INSTRUCTIONS FOR THE TASK
Check each line of the data below for the word "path", then extract the ones that have it.

Items listed in a dataset
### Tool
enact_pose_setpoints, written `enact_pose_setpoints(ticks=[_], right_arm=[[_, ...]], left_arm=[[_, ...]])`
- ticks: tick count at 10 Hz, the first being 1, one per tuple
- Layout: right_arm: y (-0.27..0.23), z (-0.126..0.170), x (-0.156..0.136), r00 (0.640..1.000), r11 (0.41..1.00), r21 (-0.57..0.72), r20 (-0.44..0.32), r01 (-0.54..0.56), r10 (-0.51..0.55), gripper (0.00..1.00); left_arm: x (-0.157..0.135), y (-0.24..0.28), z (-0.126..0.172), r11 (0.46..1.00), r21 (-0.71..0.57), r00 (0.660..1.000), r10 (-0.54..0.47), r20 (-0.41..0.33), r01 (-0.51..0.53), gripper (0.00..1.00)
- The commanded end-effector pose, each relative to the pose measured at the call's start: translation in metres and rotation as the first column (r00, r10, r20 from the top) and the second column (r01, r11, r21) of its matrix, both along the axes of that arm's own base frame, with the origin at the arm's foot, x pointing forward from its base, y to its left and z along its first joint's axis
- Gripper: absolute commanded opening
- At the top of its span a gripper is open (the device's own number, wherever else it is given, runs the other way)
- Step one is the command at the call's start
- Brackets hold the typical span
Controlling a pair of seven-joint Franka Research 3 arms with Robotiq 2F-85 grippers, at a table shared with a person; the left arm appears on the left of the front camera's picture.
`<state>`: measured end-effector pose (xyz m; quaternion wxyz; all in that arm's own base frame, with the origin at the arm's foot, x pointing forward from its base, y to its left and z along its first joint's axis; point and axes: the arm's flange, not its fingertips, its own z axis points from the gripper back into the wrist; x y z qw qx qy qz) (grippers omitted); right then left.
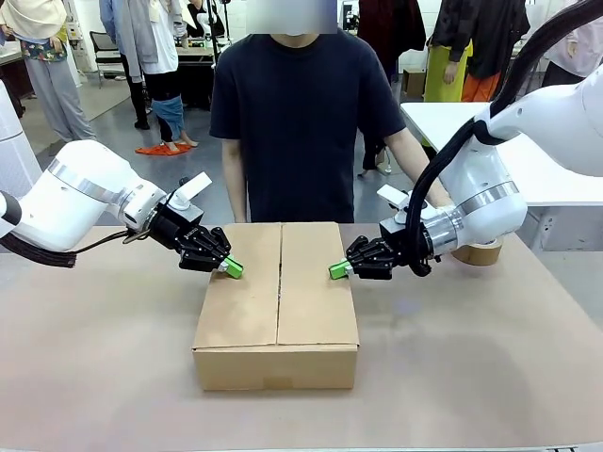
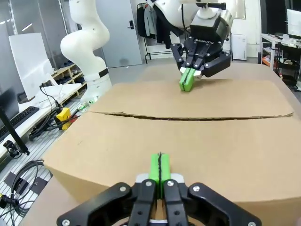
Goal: Wrap the clocks to prevent damage.
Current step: Push the left (or right) flap of the Package Box to close it, then after the human seals the box with tape, release both hands from the side flaps of the Package Box.
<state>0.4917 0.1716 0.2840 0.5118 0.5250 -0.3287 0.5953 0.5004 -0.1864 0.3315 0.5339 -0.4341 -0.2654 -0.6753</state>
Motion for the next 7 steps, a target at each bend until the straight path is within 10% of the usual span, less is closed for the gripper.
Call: enact_pose_setpoints(ticks=[1,7], right_arm=[[0.0017,-0.0009,-0.0004,1.000,1.000,0.005,-0.008,0.004,-0.004,0.01],[0.0017,-0.0009,-0.0004,1.000,1.000,0.005,-0.008,0.004,-0.004,0.01]], left_arm=[[0.0017,-0.0009,-0.0042,1.000,0.002,1.000,-0.002,-0.006,0.002,0.00],[0.0017,-0.0009,-0.0042,1.000,0.002,1.000,-0.002,-0.006,0.002,0.00]])
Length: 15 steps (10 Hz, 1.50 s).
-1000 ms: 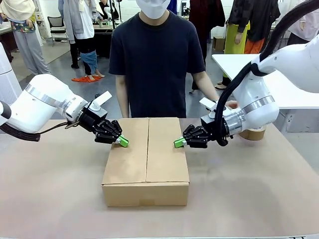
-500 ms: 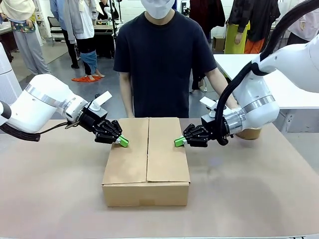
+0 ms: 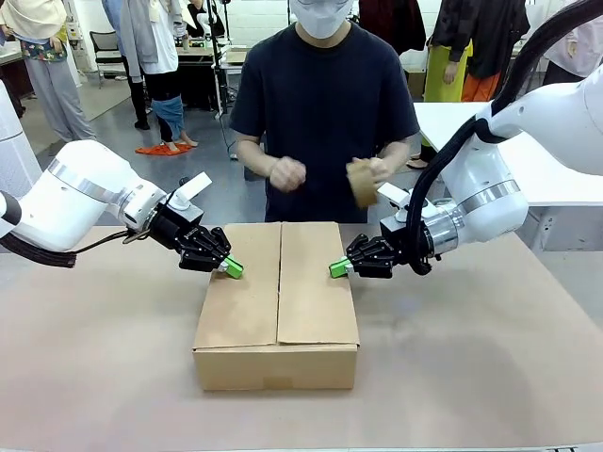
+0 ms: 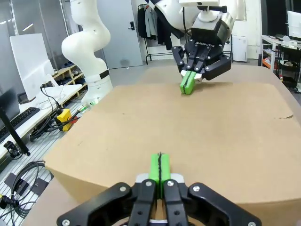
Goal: Wrap the clocks to prevent damage.
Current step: After the human seals the box with tape, release both hands from the side flaps of the Package Box.
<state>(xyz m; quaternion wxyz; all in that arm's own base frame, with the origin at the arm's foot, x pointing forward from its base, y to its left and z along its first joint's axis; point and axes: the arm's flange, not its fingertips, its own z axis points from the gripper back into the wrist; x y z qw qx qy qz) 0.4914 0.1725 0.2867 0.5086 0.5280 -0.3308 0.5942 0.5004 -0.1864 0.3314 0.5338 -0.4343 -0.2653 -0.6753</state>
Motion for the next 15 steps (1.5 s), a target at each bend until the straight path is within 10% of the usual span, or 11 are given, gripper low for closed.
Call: enact_pose_setpoints(ticks=[1,15], right_arm=[[0.0008,-0.0037,-0.0001,1.000,1.000,-0.005,-0.008,0.007,-0.007,0.01],[0.0008,-0.0037,-0.0001,1.000,1.000,-0.005,-0.008,0.007,-0.007,0.01]], left_arm=[[0.0017,-0.0009,-0.0041,1.000,0.002,1.000,-0.002,-0.006,0.002,0.00],[0.0017,-0.0009,-0.0041,1.000,0.002,1.000,-0.002,-0.006,0.002,0.00]])
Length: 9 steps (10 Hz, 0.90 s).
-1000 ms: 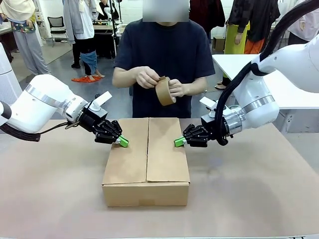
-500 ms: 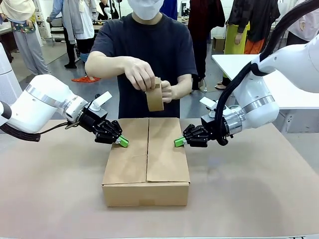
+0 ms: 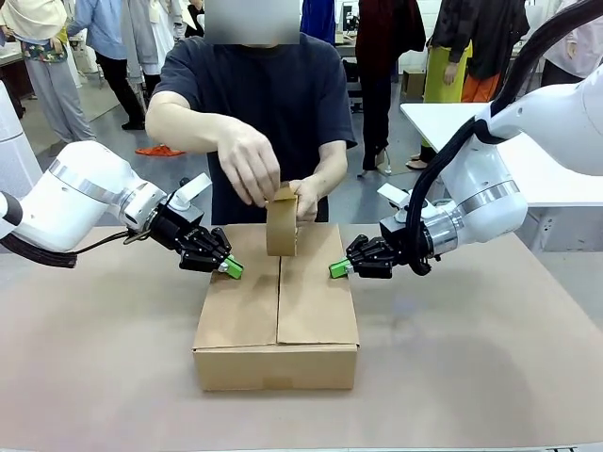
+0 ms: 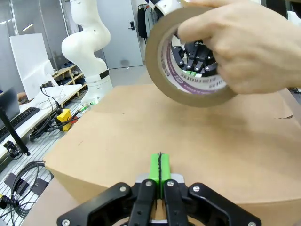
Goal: Wrap the clocks to prevent damage.
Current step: After the human seals the box with tape, release both hands from the side flaps of the Package Box.
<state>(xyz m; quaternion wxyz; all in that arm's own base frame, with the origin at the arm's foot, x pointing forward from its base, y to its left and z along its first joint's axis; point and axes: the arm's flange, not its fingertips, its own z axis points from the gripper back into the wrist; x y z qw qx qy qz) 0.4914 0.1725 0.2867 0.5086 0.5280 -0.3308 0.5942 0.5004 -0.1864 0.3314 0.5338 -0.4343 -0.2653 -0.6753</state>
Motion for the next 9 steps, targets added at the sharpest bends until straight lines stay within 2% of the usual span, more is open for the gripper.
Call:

RESPONSE TO THE EXERCISE
Motion for the next 7 steps, a target at each bend until the straight path is within 10% of the usual span, less is closed for the gripper.
Motion for the next 15 steps (1.5 s), a target at each bend until the straight path is within 10% of the usual span, or 11 are given, gripper low for closed.

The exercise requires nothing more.